Other manipulators can be found using the <iomanip> header.

===Input/output streams===

C++ input/output streams are primarily defined in <iostream> (for "input/output stream"), a header file that is part of the C++ standard library. In C++ and its predecessor, the C programming language, there is no special syntax for streaming data input or output. Instead, these are combined as a library of functions. Like the <cstdio> header inherited from C's <stdio.h> (C's I/O library), <iostream> provides basic input and output services for C++ programs. iostream uses the objects std::cin, std::cout, std::cerr, and std::clog for sending data to and from the standard streams input, output, error (unbuffered), and log (buffered) respectively. As part of the C++ standard library, these objects are a part of the std namespace.

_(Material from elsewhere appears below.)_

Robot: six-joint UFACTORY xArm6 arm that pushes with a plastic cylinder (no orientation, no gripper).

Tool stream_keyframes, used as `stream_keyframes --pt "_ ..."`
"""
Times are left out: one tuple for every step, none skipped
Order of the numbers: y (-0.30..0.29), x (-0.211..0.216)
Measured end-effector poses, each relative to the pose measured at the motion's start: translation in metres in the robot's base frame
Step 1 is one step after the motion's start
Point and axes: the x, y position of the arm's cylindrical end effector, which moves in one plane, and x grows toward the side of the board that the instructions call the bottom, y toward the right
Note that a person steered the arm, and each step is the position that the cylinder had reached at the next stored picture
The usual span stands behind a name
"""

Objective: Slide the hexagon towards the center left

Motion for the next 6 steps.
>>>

The <iostream> objects are global objects with static duration tied to a static std::ios_base::Init instance (responsible for their construction and destruction)., which may be safely concurrently accessed from multiple threads for formatted and unformatted output (unless std::ios_base::sync_with_stdio(false) has been used).

| Object | Type | Description |
| std::cin | std::istream | Reads from the stdin input stream |
| std::wcin | std::wistream |
| std::cout | std::ostream | Writes to the stdout output stream |
| std::wcout | std::wostream |
| std::cerr | std::ostream | Writes to the stderr output stream, unbuffered |
| std::wcerr | std::wostream |
| std::clog | std::ostream | Writes to the stderr output stream, buffered (intended for logging) |
| std::wclog | std::wostream |

The std::cout object is of std::ostream, which overloads the left bit-shift operator to make it perform an operation completely unrelated to bitwise operations, and notably evaluate to the value of the left argument, allowing multiple chained operations on the same ostream object, essentially as a different syntax for method cascading (akin to a fluent interface). The std::cerr and std::clog objects are also of type std::ostream, so they overload that operator as well. The std::cin object is of type std::istream, which overloads the right bit-shift operator. The directions of the bit-shift operators make it seem as though data is flowing towards the output stream or flowing away from the input stream.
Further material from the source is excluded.